Essays in consumer heterogeneity and expectations
This thesis comprises three essays that examine the origins, cross-section, and consequences of household forecast errors. Drawing on harmonised micro-data from the Michigan Survey of Consumers, the New York Fed Survey of Consumer Expectations, and the ECB Consumer Expectations Survey, the first essay uncovers a single latent “pessimism” factor that declines monotonically with income. Next, the chapter investigates forecast pessimism at a more granular level, and demonstrates that the effect of income is quantitatively large. Exploiting individual level income shifts, it shows that the relationship between income and forecast pessimism survives. Lower-income households systematically over-predict inflation, unemployment, and other macroeconomic outcomes. The second essay investigates one explanation for forecast pessimism: ambiguity aversion. We ask: if ambiguity aversion drives forecast pessimism, what is the source of this ambiguity? The paper outlines two testable hypotheses and tests them. First, using survey-based Ellsberg experiments linked to expectation data, we find that more ambiguity averse agents have larger, positive, forecast errors, but that the elicited preferences covary with income themselves. Second, we find that the response of consumer expectations on receipt of a signal is asymmetric, and that this asymmetry declines with income.

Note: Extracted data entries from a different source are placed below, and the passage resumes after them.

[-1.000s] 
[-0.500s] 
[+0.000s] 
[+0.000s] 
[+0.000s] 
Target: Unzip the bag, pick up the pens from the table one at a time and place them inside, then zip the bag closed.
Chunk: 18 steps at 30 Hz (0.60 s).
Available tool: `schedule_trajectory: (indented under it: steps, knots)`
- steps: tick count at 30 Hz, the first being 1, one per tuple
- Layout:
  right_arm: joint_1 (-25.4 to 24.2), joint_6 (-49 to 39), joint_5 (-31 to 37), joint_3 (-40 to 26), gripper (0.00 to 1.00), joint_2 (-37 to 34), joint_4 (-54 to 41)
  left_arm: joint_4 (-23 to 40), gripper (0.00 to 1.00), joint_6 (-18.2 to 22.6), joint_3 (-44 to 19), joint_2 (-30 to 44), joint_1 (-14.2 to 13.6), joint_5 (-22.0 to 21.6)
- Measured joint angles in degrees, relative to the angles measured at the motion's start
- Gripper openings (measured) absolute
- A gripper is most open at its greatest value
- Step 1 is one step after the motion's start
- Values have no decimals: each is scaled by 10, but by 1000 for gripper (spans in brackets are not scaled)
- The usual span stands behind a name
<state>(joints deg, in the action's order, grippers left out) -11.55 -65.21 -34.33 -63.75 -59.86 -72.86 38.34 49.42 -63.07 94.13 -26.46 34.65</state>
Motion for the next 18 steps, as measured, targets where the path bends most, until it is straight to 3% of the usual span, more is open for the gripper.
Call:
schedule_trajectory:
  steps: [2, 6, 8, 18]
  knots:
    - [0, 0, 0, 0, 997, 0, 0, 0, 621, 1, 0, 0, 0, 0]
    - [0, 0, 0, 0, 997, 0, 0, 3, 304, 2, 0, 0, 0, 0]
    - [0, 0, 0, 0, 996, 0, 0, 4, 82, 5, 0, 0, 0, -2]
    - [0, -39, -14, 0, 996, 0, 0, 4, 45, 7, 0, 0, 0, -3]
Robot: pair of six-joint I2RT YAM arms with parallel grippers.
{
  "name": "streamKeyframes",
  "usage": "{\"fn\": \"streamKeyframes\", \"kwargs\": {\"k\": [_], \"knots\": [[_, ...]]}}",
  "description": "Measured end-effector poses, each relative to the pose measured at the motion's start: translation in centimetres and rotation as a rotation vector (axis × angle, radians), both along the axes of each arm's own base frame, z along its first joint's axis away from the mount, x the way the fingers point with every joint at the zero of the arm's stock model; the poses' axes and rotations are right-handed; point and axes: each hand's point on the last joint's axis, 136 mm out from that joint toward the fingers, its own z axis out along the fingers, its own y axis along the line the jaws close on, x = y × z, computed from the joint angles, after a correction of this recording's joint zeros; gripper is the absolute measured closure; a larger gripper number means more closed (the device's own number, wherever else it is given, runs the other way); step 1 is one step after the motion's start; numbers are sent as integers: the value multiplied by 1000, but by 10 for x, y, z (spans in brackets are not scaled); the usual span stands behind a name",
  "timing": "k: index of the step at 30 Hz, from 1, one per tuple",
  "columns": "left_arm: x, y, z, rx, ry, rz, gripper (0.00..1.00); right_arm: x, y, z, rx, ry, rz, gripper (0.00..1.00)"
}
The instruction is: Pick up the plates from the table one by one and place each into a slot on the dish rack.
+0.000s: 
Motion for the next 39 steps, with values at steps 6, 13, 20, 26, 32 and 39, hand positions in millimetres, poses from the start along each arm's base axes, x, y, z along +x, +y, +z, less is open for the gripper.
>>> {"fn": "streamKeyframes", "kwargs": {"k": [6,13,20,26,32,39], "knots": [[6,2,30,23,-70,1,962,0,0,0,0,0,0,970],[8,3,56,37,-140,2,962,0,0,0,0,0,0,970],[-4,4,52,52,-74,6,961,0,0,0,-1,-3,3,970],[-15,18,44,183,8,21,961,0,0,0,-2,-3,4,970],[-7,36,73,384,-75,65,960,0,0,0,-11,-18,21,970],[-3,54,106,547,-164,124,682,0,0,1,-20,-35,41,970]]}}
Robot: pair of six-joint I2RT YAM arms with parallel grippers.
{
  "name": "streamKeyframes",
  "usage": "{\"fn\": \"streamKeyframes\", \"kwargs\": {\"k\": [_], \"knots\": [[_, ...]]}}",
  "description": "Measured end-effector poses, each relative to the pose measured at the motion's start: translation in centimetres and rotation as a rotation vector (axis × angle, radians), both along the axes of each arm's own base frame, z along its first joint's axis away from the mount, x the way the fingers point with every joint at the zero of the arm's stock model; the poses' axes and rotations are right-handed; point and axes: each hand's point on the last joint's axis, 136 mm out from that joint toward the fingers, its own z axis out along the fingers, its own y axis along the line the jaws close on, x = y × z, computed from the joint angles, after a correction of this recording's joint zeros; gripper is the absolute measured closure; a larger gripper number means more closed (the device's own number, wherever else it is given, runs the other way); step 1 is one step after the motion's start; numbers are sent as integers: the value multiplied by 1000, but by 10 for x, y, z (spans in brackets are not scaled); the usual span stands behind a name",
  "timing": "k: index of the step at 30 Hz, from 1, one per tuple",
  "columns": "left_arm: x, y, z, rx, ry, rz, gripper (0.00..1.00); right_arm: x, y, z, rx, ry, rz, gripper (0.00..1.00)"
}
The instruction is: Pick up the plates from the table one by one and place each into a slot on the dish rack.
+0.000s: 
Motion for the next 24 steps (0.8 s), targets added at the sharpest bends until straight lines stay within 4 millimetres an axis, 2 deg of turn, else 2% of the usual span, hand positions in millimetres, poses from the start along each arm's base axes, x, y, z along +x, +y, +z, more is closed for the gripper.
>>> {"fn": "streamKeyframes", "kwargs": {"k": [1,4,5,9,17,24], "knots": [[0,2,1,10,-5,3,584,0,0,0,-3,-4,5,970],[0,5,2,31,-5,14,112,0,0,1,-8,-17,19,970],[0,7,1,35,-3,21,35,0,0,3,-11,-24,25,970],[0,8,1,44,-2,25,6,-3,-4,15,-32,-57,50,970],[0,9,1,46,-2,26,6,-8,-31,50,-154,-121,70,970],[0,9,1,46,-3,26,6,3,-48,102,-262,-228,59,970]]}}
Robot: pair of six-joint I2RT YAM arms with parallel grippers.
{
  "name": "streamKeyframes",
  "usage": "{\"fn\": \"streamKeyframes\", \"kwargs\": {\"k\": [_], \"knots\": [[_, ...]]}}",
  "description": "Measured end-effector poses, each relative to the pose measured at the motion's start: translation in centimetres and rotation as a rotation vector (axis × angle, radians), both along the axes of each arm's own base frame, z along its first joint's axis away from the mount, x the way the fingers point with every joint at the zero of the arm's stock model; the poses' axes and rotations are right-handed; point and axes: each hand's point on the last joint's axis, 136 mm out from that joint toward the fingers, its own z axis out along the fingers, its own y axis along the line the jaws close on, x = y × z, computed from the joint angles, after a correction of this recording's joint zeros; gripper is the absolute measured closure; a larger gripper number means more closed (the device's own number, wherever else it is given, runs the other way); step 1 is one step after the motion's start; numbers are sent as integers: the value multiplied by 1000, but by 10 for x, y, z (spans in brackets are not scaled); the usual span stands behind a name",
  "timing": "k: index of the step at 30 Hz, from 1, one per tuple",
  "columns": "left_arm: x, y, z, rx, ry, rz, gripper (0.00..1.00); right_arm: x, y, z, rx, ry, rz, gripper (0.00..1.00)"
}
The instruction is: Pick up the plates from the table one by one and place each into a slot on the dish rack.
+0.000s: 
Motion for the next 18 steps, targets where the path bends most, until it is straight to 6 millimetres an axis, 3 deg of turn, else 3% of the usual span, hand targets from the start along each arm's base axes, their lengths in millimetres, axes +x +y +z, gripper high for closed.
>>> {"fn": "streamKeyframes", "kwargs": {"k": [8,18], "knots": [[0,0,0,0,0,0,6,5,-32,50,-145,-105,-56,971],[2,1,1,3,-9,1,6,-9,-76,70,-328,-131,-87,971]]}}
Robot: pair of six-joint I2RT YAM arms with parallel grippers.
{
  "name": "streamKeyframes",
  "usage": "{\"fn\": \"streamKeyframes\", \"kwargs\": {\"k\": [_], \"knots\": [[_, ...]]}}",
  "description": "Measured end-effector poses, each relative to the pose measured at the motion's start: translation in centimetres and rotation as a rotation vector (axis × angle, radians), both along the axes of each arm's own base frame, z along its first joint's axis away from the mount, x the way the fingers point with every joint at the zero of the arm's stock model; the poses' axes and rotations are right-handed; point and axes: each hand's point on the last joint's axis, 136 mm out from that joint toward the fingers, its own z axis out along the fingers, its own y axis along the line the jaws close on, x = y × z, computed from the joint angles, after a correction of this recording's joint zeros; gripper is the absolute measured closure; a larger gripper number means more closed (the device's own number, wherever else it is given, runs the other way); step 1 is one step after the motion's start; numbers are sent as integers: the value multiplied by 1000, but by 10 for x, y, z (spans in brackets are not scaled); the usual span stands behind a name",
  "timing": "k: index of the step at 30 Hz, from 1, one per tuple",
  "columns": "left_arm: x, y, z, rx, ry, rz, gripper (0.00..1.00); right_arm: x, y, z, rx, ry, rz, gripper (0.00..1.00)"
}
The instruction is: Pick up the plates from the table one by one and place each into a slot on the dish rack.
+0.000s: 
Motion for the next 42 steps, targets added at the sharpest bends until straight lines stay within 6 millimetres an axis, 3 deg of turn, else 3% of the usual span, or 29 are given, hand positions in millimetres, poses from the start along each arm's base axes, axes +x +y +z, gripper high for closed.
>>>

Taken together, these two results are consistent with low-income households acting as if they are more ambiguity averse, and the source of this ambiguity being the strength of signals households receive. The final essay embeds these distorted beliefs in a portfolio-choice framework with nominal risk. Non-homothetic robustness is employed, consistent with the conclusions of Chapter 2. When we calibrate the model, we match the empirical profile of inflation forecast errors, as detailed in Chapter 1. We next estimate the welfare cost of distorted inflation beliefs in the model and find that a modest aggregate forecast error has the potential to generate large welfare losses.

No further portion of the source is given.